E eu aqui a morrer de fome, também eu, cada um de nós, quase inânimes, mas ainda sem coragem e sem convicção para encetar o caminho de regresso à casa do Pai e à satisfação possível de todas as nossas fomes. Apesar delas e da morte que vislumbramos à sua sombra, continuamos a aguentar, a suportar a escravidão a um senhor que não nos reconhece nem nos dignifica, que não nos alimenta mas se alimenta de nós, que nos esvazia e nos considera como mais uma propriedade sua.
E o Pai à espera, de braços abertos, com os olhos postos no caminho, ansioso e expectante, com os vestidos de festa preparados, o vitelo engordado e tudo pronto para que se faça a festa assim que cheguemos.
Parecem sujos, manchados de sangue, esses braços abertos, quase repugnantes e sem qualquer atractivo para que nos lancemos neles; mas como não haviam de estar assim se lutaram com os abrolhos e os silvados do caminho, para que na minha miséria possa chegar a casa sem mais feridas que a da minha dignidade perdida, se branquearam a túnica festiva no sangue do cordeiro, se forjaram nas escórias da humanidade o anel com que me filiará.
E eu aqui, e nós aqui, cheios de fome e sede, prostrados à beira do poço e da mesa do banquete, sem dar um passo, sem esticar a mão, ainda temerosos dos braços abertos manchados por nossa causa.
Que a fome aumente em mim para que te busque Pai e em teus braços me entregue para me transfigurares.
Que magnífica partilha, Frei José Carlos,fonte de confiança na misericórdia de Deus, convite à conversão.
ResponderEliminarHoje,damos graças pelo dom da sua vida e pedimos que o Senhor lhe conserve o entusiasmo para nos ajudar como tem feito, através da palavra.
Tenha um bom domingo,
GVA
Frei José Carlos,
ResponderEliminarO texto da Meditação que partilha connosco profundo e belo, a propósito da parábola do Filho Pródigo (Lc 15,17) fez-me reflectir na Humanidade, particularmente no presente, nos nossos comportamentos, e a reler a oração de Santo Éfrem e alguns dos textos que partilhou connosco no início da Quaresma.
E como diz no texto ...”Podemos assumir que a fome que o jovem filho sente é antes de mais a fome física, a necessidade física de alimento. (…) Contudo, há outras fomes e mais intrínsecas ao nosso viver, ao nosso bem-estar, e das quais muitas vezes temos consciência mas pelas quais não arriscamos um passo, um gesto, um compromisso.”…
E continuo a citá-lo, se me permite. “E eu aqui a morrer de fome, também eu, cada um de nós, quase inânimes, mas ainda sem coragem e sem convicção para encetar o caminho de regresso à casa do Pai e à satisfação possível de todas as nossas fomes.”
A parábola do Filho Pródigo é simultaneamente a revelação por Jesus do Pai Misericordioso e respeitador da nossa liberdade que nos aguarda, de coração aberto, sem censuras para nos acolher a qualquer momento.

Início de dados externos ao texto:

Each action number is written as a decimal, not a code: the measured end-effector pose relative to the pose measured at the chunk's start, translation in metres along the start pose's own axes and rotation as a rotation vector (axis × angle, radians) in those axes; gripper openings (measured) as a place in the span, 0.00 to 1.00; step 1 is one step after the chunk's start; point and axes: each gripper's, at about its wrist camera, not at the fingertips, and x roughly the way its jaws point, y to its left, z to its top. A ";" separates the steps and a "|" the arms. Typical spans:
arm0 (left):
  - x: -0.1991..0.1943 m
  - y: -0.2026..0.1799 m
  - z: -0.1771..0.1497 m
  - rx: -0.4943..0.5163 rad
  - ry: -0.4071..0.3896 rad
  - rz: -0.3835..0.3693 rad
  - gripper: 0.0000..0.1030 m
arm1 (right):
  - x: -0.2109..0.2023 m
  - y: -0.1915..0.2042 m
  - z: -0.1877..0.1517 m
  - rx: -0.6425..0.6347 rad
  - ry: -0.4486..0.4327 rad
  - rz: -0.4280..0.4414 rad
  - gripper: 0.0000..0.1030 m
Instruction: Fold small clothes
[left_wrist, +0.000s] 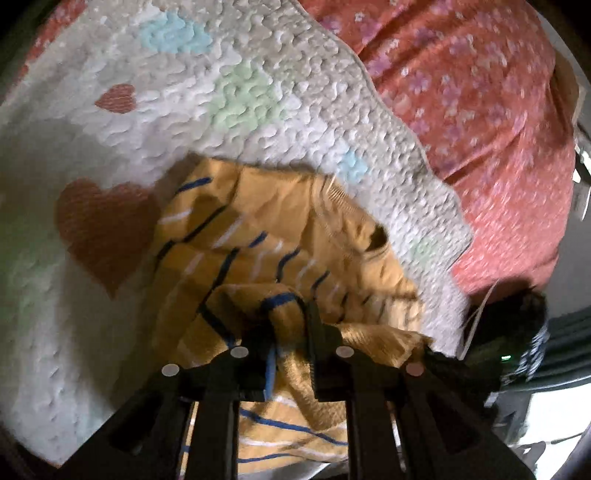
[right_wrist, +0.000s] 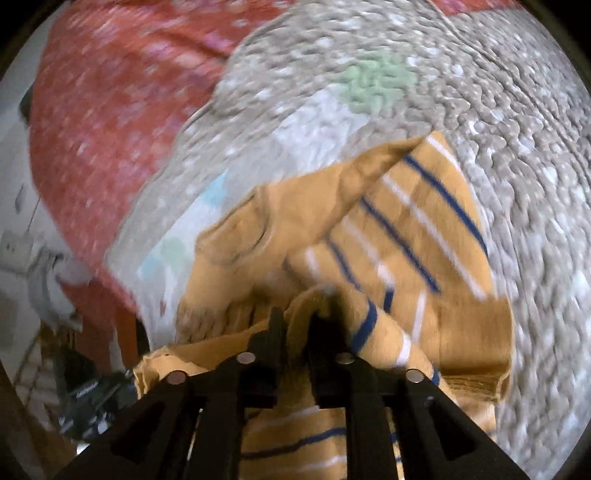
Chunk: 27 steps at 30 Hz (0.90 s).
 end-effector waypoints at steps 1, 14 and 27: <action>-0.004 -0.002 0.004 0.006 -0.011 -0.025 0.17 | 0.002 -0.001 0.006 0.004 -0.012 0.005 0.40; -0.029 0.013 -0.027 0.167 -0.047 0.161 0.53 | -0.058 -0.010 -0.008 -0.107 -0.066 -0.014 0.68; -0.011 0.030 -0.056 0.264 -0.036 0.426 0.17 | -0.056 -0.015 -0.028 -0.348 -0.130 -0.443 0.34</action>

Saibamos aproveitar este período da Quaresma para rever a nossa forma de pensar, de viver, com o desejo sincero de nos transformarmos, de fazermos o caminho com Jesus, ao encontro do Pai.
Dai-nos Senhor a fé e a coragem para no vazio das nossas vidas, fazermos o caminho do reencontro, do abraço, sem recriminações, com o Pai.
Obrigada por esta importante partilha. Bem haja.
Um abraço fraterno,
Maria José Silva
P.S.
Frei José Carlos,
Quero desejar-lhe, hoje, em especial, um dia alegre. Que o futuro permita realizar o que deseja, com saúde, e a graça de Deus, e que possamos contar com a palavra construtiva e amiga do Frei José Carlos. Está sempre presente nas nossas orações.